Yesterday we saw how the world was saved through the obedience of one man and that Noah points us to the ultimate Saviour, the Lord Jesus Christ. This theme is picked up by the apostle Peter who writes that, "God waited patiently in the days of Noah while the ark was being built. In it only a few people, eight in all, were saved through water, and this water symbolises baptism that now saves you also – not the removal of dirt from the body but the pledge of a clear conscience towards God. It saves you by the resurrection of Jesus Christ, who has gone into heaven and is at God’s right hand" (1 Peter 3:20-22). Peter focusses on the way in which God waited for Noah to complete his task before judgment fell and that this judgment also saved Noah and those with him. In the same way the finished work of our Lord Jesus Christ witnessed the outpouring of God's judgment from heaven but has also been the means by which we have been saved – brought to share in his resurrection life. All of this is symbolised in baptism.
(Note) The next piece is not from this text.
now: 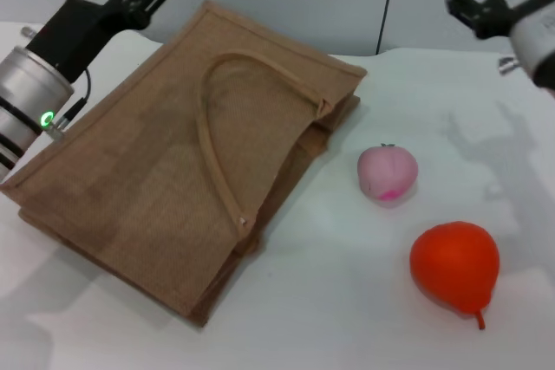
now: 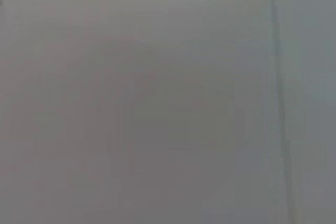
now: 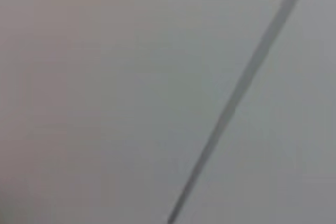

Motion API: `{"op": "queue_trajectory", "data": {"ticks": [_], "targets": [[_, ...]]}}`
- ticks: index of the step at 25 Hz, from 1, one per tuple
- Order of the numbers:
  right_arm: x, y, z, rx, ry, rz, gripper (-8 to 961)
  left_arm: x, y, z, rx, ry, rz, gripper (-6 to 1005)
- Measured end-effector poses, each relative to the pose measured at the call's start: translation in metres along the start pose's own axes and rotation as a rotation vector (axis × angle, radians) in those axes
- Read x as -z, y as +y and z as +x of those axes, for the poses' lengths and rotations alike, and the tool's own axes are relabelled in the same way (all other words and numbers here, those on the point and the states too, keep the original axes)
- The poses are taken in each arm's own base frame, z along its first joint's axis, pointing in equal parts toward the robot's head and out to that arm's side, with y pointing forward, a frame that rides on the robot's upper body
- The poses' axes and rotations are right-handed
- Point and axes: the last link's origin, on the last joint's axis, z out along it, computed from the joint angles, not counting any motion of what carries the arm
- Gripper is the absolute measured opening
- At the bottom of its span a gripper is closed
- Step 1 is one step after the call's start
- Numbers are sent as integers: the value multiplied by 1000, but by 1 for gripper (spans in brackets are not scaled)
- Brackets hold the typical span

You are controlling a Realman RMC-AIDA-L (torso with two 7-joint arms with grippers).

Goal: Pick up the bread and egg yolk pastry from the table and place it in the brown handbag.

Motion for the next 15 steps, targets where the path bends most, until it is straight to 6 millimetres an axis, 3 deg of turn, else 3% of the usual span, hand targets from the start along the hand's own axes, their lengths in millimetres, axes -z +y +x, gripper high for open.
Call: {"op": "queue_trajectory", "data": {"ticks": [4, 5, 8, 15], "targets": [[16, -2, 32, -99, -51, 120, 884, 8, -4, -7, -14, 13, 96, 706], [16, -2, 32, -99, -51, 120, 884, 9, -3, -9, -15, 12, 117, 726], [25, -3, 50, -193, -87, 150, 884, 12, -4, -12, -11, 20, 161, 724], [38, -1, 64, -238, -173, 167, 884, 15, -9, -20, 17, -17, 232, 720]]}}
The baptismal pool is, in picture, the great flood in which we pass through the judgment of God into a world made new.

When Jesus died upon the cross,
when he was buried in the dust,
he bore the judgment I deserved –
for me, the sinner, died the just!

When Jesus rose up from the tomb
he rose as firstborn from the dead:
he broke the powers of sin and hell
and lives for me, my risen head.

And here I also die and rise,
baptised into his holy name;
with him I'm judged, with him I die –
on me the law has no more claim.

With Christ I rise up from the grave
to live for ever with my Lord;
alive to God, with this desire,
to be obedient to his word.

Father God, we praise you for the finished work of our Lord Jesus Christ. We thank you that through his death and resurrection he has become the Saviour of the world. And we thank you that in your mercy you have drawn us to come and trust in him. You have remembered us and we are eternally thankful. Help us to draw others to him that they also might know your salvation.